Armenia's pro-EU ruling party leads election amid Russia-West rivalry
Summary
Armenia held parliamentary elections Sunday that quickly became something larger than a domestic vote: a live referendum on which world the country wants to belong to. Exit polls showed Prime Minister Nikol Pashinyan's Civil Contract party leading with strong turnout, a result that, if it holds, would give him a fresh mandate to continue pulling Armenia out of Russia's orbit and toward Europe. The backdrop is brutal and recent. Armenia lost a devastating war with Azerbaijan in 2020, and a second military humiliation followed in 2021, events that hollowed out the credibility of the Russian alliance that was supposed to guarantee Armenian security. Pashinyan has spent the years since negotiating a peace deal with Baku while freezing participation in Russian-led security structures and opening formal conversations with Brussels. His opponents, a coalition of parties with vocal pro-Russia sympathies, cast that pivot as a betrayal and argued his handling of the peace process left Armenia dangerously exposed.
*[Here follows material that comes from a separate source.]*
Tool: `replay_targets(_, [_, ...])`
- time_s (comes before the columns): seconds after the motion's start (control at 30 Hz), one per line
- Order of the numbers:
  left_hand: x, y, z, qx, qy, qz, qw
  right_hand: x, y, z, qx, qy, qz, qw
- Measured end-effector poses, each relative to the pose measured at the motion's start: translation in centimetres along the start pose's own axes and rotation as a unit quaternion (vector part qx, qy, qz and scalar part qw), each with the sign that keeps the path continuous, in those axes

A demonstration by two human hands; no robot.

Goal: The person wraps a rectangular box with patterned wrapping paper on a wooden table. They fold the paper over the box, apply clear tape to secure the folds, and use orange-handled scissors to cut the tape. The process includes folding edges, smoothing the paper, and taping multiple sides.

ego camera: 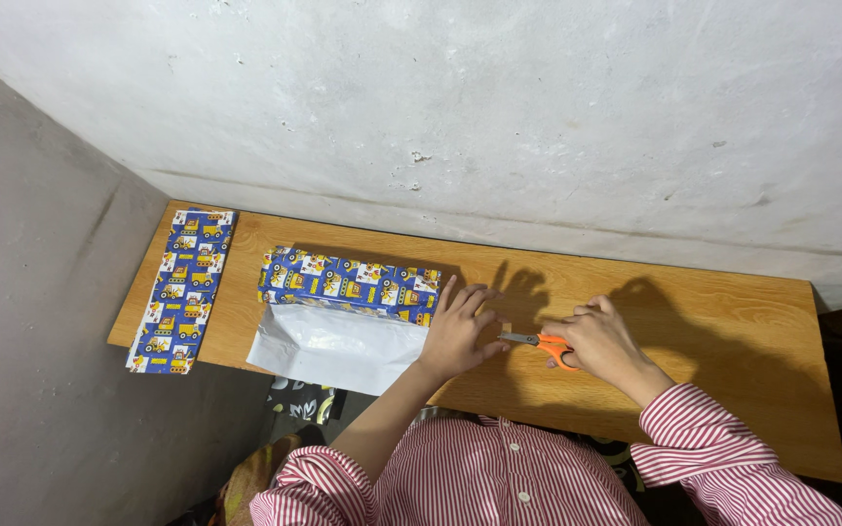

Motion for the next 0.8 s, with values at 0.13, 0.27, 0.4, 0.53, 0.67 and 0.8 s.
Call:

Russia and Western governments both watched the vote with undisguised interest, each treating it as a proxy signal for where the South Caucasus is drifting. Observers on the ground monitored for signs of Russian interference. Whatever the final count, the election drew one of the clearest lines yet between two versions of Armenia's future: one tethered to Moscow, one trying its luck with the West.